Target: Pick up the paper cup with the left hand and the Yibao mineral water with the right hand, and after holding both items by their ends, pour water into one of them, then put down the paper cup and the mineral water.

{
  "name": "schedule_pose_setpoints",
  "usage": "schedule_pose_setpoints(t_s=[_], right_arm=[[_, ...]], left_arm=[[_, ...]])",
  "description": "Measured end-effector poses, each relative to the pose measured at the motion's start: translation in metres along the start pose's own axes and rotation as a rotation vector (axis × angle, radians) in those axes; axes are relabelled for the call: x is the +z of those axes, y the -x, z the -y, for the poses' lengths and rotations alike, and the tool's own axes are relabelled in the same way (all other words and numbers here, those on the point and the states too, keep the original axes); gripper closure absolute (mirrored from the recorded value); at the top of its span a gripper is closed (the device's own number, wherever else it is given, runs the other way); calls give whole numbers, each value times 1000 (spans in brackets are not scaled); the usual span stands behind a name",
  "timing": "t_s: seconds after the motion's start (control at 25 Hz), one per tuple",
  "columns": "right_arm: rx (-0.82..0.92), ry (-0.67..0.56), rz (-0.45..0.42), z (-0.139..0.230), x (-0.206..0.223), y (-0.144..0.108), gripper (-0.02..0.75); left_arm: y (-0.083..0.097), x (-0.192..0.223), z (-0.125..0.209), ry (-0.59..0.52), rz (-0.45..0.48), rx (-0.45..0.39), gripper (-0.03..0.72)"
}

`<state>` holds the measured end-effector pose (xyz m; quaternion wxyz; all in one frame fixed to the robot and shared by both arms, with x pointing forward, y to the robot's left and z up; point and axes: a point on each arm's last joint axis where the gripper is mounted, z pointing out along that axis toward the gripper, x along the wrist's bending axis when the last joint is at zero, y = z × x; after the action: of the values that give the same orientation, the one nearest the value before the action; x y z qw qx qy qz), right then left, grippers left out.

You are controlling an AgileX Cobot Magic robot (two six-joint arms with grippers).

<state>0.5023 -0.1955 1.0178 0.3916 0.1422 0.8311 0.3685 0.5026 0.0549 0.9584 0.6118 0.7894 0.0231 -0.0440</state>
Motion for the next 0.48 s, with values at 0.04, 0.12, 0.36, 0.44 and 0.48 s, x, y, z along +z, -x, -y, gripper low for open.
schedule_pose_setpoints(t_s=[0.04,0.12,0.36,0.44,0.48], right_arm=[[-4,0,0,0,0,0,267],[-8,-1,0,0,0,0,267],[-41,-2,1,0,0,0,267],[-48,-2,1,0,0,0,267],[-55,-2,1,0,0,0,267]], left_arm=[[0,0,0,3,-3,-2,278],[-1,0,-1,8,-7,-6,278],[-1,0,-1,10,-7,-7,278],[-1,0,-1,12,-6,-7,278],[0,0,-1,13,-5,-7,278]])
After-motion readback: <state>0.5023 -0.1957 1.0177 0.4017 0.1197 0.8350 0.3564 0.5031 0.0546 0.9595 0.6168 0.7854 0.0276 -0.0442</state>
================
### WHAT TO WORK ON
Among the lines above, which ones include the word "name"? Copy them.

### EXERCISE SOLUTION
  "name": "schedule_pose_setpoints",
  "description": "Measured end-effector poses, each relative to the pose measured at the motion's start: translation in metres along the start pose's own axes and rotation as a rotation vector (axis × angle, radians) in those axes; axes are relabelled for the call: x is the +z of those axes, y the -x, z the -y, for the poses' lengths and rotations alike, and the tool's own axes are relabelled in the same way (all other words and numbers here, those on the point and the states too, keep the original axes); gripper closure absolute (mirrored from the recorded value); at the top of its span a gripper is closed (the device's own number, wherever else it is given, runs the other way); calls give whole numbers, each value times 1000 (spans in brackets are not scaled); the usual span stands behind a name",

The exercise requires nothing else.